Layer 1 blockchain is the foundational level of blockchain architecture, operating as the primary and autonomous chain on which transactions are directly executed and confirmed, as well as providing the essential infrastructure for decentralized applications and smart contracts.^[2]

Overview

Layer-1 blockchains are often referred to as the “core” or “foundation” of the blockchain network, as they provide the infrastructure for all other applications and protocols that are built on top of the network. They are the only layer directly responsible for maintaining the distributed ledger, validating transactions, and securing the network from malicious actors.^[1][2]

The main difference between Layer 0 and Layer 1 in blockchain technology is that Layer 0 is the foundational layer that provides the infrastructure, while Layer 1 is the core architecture that maintains protocols for secure transactions.^[1]

At the core of a layer-1 blockchain is a consensus mechanism responsible for validating and recording transactions to the ledger. It ensures that the ledger is immutable and can be trusted by all participants in the network. Common consensus mechanisms used on layer-1 blockchain networks include proof-of-work (PoW), proof-of-stake (PoS) and delegated proof-of-stake (DPoS).^[1]

Layer-1 blockchain technology is the foundation for many of the leading public blockchain networks, such as Bitcoin and Ethereum. It is also the underlying technology for many decentralized applications (DApps), smart contracts and protocols.^[1]

Unlike secondary layers or "Layer-2" solutions, which are built on top of a Layer-1 Blockchain to enhance scalability and speed, a Layer-1 Blockchain operates independently and is not reliant on another blockchain for its functionality. This system ensures that the blockchain remains secure, transparent, and immutable. Once a transaction is recorded on a Layer-1 Blockchain, altering it would require a massive amount of computational effort, making it practically impossible for single entities to manipulate the data.^[2]

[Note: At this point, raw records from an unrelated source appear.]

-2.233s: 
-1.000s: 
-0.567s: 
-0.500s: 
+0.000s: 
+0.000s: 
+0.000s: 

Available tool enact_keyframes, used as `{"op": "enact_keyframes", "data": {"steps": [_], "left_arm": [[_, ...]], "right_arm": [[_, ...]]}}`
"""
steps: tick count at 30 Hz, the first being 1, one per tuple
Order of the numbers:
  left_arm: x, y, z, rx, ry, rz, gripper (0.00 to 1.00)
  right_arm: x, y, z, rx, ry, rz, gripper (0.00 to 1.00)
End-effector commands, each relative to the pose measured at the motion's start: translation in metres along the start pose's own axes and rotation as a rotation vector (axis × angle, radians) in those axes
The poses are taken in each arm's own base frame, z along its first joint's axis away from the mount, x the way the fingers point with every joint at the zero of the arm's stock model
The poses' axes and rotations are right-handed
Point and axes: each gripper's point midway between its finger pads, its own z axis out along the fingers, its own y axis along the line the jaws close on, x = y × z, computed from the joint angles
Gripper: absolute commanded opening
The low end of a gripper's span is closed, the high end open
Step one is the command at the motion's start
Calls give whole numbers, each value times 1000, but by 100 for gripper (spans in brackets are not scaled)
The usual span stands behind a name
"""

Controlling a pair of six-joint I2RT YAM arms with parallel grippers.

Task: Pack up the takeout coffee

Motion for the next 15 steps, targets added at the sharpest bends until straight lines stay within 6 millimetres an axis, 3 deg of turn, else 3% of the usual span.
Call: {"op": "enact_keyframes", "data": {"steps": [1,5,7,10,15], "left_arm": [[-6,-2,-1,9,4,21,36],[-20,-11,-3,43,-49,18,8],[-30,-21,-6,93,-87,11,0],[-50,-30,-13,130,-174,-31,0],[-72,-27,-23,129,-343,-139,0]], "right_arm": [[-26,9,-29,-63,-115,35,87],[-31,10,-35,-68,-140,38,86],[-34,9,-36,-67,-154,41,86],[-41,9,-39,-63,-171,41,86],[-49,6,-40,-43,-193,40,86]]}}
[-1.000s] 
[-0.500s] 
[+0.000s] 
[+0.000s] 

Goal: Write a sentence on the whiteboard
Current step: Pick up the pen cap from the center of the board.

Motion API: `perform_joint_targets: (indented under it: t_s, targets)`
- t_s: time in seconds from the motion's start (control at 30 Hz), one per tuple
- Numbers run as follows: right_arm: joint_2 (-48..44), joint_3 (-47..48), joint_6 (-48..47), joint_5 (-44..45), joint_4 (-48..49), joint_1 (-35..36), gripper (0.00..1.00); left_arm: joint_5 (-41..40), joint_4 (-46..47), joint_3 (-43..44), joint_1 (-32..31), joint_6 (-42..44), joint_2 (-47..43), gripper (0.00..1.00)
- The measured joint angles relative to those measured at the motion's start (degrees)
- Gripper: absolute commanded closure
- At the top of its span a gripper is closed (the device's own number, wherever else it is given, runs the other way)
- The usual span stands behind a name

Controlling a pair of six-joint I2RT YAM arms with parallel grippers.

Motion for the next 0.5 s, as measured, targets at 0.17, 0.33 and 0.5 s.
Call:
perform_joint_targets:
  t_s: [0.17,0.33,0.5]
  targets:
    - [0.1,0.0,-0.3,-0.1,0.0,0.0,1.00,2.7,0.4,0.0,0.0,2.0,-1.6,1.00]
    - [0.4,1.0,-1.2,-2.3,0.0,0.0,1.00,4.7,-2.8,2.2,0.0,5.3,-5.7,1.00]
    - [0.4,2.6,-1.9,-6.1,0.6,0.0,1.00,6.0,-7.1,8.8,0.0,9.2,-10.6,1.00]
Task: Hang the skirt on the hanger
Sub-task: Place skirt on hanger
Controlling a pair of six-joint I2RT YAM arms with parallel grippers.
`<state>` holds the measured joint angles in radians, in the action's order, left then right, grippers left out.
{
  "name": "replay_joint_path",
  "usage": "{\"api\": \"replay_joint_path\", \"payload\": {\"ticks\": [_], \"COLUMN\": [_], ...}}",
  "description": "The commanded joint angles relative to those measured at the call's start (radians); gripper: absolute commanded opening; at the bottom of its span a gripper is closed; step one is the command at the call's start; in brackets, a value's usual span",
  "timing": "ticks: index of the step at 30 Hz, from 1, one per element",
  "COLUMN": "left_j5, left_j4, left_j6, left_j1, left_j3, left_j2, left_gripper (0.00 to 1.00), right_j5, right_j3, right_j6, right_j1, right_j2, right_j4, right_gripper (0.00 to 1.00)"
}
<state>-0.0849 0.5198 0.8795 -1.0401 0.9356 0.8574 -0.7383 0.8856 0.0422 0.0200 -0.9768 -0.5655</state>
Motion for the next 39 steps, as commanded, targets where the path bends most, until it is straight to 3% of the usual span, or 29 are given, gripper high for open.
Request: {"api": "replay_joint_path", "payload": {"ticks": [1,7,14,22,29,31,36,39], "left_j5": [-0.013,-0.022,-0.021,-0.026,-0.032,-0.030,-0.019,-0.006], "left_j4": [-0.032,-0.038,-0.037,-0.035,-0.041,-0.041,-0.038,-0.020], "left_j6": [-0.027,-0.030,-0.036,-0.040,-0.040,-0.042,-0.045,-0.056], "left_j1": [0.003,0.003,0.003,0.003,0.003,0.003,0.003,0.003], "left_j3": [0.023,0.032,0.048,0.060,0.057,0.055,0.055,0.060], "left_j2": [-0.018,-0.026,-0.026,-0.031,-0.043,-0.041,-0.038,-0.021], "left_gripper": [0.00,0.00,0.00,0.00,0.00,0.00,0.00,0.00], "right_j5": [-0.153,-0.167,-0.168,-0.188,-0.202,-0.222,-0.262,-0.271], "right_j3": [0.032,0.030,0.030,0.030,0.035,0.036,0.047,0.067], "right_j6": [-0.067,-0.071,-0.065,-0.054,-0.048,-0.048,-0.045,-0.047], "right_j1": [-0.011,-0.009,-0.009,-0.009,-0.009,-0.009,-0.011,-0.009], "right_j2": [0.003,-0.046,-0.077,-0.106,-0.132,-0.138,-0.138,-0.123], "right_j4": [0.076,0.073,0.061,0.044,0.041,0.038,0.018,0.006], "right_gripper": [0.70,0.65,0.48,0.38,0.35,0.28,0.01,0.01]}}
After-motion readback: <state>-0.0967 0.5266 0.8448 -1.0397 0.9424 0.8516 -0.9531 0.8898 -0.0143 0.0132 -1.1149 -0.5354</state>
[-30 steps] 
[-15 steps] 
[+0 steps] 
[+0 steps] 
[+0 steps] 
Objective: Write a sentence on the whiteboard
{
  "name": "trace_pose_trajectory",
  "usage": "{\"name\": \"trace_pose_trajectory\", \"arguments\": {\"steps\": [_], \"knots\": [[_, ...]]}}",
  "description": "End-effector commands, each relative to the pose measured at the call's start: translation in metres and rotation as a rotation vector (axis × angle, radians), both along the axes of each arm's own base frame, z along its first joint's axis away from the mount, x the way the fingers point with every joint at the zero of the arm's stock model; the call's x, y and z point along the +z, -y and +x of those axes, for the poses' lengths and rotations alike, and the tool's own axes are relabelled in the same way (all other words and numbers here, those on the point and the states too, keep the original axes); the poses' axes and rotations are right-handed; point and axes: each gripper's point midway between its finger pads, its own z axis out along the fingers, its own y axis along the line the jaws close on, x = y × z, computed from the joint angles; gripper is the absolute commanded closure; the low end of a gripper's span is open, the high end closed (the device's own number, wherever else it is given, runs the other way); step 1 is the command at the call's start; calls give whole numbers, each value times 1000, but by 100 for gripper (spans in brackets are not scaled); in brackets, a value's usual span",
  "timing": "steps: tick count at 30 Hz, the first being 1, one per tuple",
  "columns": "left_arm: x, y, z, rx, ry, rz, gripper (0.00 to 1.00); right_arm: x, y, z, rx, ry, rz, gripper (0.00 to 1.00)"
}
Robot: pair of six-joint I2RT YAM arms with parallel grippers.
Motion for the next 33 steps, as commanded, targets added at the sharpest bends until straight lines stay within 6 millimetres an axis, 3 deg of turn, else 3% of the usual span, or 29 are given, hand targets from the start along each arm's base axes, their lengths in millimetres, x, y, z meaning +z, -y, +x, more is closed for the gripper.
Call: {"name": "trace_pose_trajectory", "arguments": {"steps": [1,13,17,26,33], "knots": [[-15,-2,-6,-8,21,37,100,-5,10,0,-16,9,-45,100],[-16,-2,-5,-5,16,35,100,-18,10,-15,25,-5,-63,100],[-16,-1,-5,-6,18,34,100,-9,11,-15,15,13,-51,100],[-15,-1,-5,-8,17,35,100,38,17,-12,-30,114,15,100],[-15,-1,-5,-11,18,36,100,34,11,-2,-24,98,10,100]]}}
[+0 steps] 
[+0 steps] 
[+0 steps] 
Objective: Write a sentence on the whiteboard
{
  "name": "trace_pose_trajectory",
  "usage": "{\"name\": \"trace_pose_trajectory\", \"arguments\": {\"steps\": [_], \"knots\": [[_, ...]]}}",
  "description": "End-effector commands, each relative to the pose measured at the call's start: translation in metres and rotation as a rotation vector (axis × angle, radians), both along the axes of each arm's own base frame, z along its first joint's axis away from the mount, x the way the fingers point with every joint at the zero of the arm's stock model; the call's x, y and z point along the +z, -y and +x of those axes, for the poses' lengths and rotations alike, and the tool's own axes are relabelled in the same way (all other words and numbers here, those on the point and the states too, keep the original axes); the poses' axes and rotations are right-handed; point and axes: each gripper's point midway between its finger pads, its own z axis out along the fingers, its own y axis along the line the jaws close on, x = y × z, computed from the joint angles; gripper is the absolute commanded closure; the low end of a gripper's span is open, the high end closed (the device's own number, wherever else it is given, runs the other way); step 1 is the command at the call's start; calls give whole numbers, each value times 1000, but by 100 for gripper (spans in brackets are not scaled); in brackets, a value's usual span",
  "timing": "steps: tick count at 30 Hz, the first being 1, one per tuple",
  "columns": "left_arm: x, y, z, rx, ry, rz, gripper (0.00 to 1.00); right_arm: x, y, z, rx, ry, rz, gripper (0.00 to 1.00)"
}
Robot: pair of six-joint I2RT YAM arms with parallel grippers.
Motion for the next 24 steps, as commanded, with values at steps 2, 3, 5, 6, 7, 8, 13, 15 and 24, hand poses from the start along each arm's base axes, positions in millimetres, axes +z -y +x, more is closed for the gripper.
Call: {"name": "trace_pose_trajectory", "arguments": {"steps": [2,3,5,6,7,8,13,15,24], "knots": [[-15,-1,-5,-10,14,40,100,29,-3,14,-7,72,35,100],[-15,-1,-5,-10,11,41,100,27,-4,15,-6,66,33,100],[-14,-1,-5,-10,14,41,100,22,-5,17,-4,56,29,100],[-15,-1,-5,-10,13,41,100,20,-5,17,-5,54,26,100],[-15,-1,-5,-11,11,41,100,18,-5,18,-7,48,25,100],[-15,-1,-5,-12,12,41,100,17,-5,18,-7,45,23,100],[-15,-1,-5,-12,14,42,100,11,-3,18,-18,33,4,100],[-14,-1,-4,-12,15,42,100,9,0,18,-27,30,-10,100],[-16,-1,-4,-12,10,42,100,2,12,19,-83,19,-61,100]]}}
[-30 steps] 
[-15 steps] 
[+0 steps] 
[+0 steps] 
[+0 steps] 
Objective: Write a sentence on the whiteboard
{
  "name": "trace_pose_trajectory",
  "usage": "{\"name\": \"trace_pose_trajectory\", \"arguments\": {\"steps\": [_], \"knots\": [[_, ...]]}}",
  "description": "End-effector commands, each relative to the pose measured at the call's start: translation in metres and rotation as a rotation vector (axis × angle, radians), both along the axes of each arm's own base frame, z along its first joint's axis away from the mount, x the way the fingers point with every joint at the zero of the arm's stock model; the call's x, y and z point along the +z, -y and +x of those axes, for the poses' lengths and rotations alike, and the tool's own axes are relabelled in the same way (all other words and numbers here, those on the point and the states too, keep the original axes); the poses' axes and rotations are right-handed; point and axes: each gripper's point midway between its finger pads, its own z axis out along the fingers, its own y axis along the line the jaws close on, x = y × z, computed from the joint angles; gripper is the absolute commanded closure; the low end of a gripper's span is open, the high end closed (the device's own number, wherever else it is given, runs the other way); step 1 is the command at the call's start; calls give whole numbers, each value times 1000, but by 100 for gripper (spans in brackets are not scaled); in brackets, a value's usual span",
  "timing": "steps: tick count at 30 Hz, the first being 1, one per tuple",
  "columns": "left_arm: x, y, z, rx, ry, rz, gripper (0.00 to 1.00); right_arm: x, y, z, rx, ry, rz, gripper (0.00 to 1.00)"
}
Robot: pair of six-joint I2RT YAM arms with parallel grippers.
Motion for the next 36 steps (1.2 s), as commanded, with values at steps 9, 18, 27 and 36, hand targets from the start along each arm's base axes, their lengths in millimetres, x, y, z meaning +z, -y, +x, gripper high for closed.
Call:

Key Features of Layer 1 Blockchain

Consensus Mechanism

 Layer-1 blockchains employ various consensus mechanisms to validate transactions and achieve agreement among network participants. Popular consensus algorithms used in Layer-1 blockchains include Proof-of-Work (PoW), Proof-of-Stake (PoS), and Delegated Proof-of-Stake (DPoS), among others.^[2][3]

Security 

Layer-1 blockchains prioritize security by utilizing cryptographic algorithms and decentralized network structures. The immutability of the blockchain, achieved through cryptographic hashing, ensures the integrity and tamper-resistance of transactions recorded on the network.^[3]

Scalability

Layer-1 blockchains face the challenge of scalability, as they need to accommodate a large number of transactions without compromising efficiency. Several Layer-1 protocols employ innovative techniques such as sharding, sidechains, and state channels to enhance scalability and throughput.^[3]

Smart Contracts

One of the critical functions of a Layer-1 Blockchain is the capability to execute smart contracts. Many Layer-1 blockchains support the execution of smart contracts which are self-executing contracts with the terms of the agreement written into lines of code. This feature allows for trustless, automated transactions, making the blockchain a versatile platform for various applications beyond simple financial transactions reducing the need for intermediaries and enhancing transparency. ^[2][3]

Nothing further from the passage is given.